La vicenda in esame trae origine da un procedimento disciplinare culminato nel licenziamento per giusta causa di un dipendente di un istituto di credito resosi responsabile di una serie di inadempimenti.
In particolare, la Corte d’appello di L’Aquila, rigettando le eccezioni mosse dal dipendente, aveva ritenuto il licenziamento legittimo in quanto, oltre che proporzionato, avvenuto nel pieno rispetto delle regole procedurali di cui all’art. 7 l. n. 300/70, sia sotto il profilo dell’immediatezza della contestazione, sia sotto quello del diritto di difesa del lavoratore in ordine alla disattesa richiesta di audizione orale.
La Corte di Cassazione, nel confermare le argomentazioni sostenute dalla Corte d’appello, ha reso circostanziate motivazioni onde affermare in ordine alla tempestività della contestazione nonché la legittimità del rifiuto del datore di lavoro di “sentire” il dipendente nel corso del procedimento disciplinare.
In particolare, il lavoratore contestava la tardività della contestazione disciplinare sulla base del presupposto che questa gli fosse stata consegnata alla fine del maggio 2003, ossia oltre due mesi dal termine delle indagini interne disposte dal datore di lavoro (marzo 2003).
Sul punto, la Corte di Cassazione ha ritenuto logico e correttamente motivato il procedimento seguito dalla Corte territoriale, secondo cui la contestazione disciplinare deve ritenersi tempestiva sulla base delle seguenti circostanze:
a) complessità dell’organizzazione aziendale determinata dal fatto che la struttura era articolata in una pluralità di Direzioni con diversi livelli decisionali diffusi nel territorio;
b) elevato numero delle infrazioni acclarate che richiedevano approfondimenti, analisi e chiarimenti presso la Direzione centrale;
c) sospensione cautelare del dipendente (a dimostrazione della mancata acquiescenza da parte del datore di lavoro).
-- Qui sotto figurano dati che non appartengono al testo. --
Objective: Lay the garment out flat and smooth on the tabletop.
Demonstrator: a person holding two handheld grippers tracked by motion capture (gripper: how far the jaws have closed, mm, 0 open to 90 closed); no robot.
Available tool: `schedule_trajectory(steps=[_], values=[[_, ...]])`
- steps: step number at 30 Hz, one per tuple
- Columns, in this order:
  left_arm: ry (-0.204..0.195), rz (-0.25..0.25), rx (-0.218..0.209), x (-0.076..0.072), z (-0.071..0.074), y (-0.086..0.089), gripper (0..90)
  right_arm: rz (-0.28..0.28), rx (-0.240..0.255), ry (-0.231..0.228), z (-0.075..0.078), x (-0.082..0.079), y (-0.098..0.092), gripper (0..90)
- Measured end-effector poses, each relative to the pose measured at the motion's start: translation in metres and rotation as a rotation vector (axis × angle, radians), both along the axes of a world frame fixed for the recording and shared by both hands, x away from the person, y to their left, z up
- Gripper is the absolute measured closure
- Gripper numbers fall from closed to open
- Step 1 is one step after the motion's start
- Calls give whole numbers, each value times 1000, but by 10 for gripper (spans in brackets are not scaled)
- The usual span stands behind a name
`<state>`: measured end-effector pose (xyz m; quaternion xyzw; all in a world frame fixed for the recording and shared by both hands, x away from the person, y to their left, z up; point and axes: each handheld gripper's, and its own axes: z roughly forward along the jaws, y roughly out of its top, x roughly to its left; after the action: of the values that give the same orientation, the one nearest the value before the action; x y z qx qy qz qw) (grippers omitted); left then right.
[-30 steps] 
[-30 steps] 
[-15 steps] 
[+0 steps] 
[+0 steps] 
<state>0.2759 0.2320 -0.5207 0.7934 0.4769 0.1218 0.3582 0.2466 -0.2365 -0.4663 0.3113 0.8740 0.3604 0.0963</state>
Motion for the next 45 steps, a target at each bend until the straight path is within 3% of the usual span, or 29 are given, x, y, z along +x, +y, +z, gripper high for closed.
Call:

Per quanto, invece, concerne l’audizione del lavoratore nell’ambito di un procedimento disciplinare a suo carico, secondo la giurisprudenza di legittimità, nel caso in cui questa sia di fatto impedita da uno stato di malattia debitamente certificato, il datore di lavoro è tenuto a disporre il rinvio dell’audizione al termine del periodo di malattia (Cass. Civ., sez. lav., 4 aprile 2006, n. 7848; Trib. Milano 9 dicembre 2011), fermo restando che i termini del procedimento disciplinare e, dunque, per l’irrogazione della sanzione, rimangono sospesi sino a quando il lavoratore non abbia compiutamente espletato il proprio diritto di difesa.
Mentre, qualora il lavoratore adduca <<una mera disagevole o sgradita possibilità di presenziare>>, questi non ha diritto al differimento dell’incontro che, in tal caso, potrebbe assumere contorni meramente dilatori (cfr. in tal senso, Cass. civ., sez. lav., 31 marzo 2011, n. 7493; Cass. Civ., sez. lav., 23 marzo 2002, n. 4187).
Orbene, nel caso di specie, la Corte di Cassazione ha ritenuto la legittimità del comportamento del datore di lavoro, il quale aveva per ben quattro volte rinviato la data di audizione del lavoratore a causa di certificati medici e poi aveva provveduto ad irrogare il licenziamento al fine di non paralizzare l’azione disciplinare.
Peraltro, la Corte di Cassazione, entrando (per quanto impropriamente) nel merito della dichiarazione resa dal medico curante, è giunta ad affermare che la malattia denunciata (stato depressivo) dal dipendente non fosse idonea ad impedirgli di effettuare il colloquio, né tantomeno di rendere edotto il rappresentante sindacale sulle giustificazioni da fornire.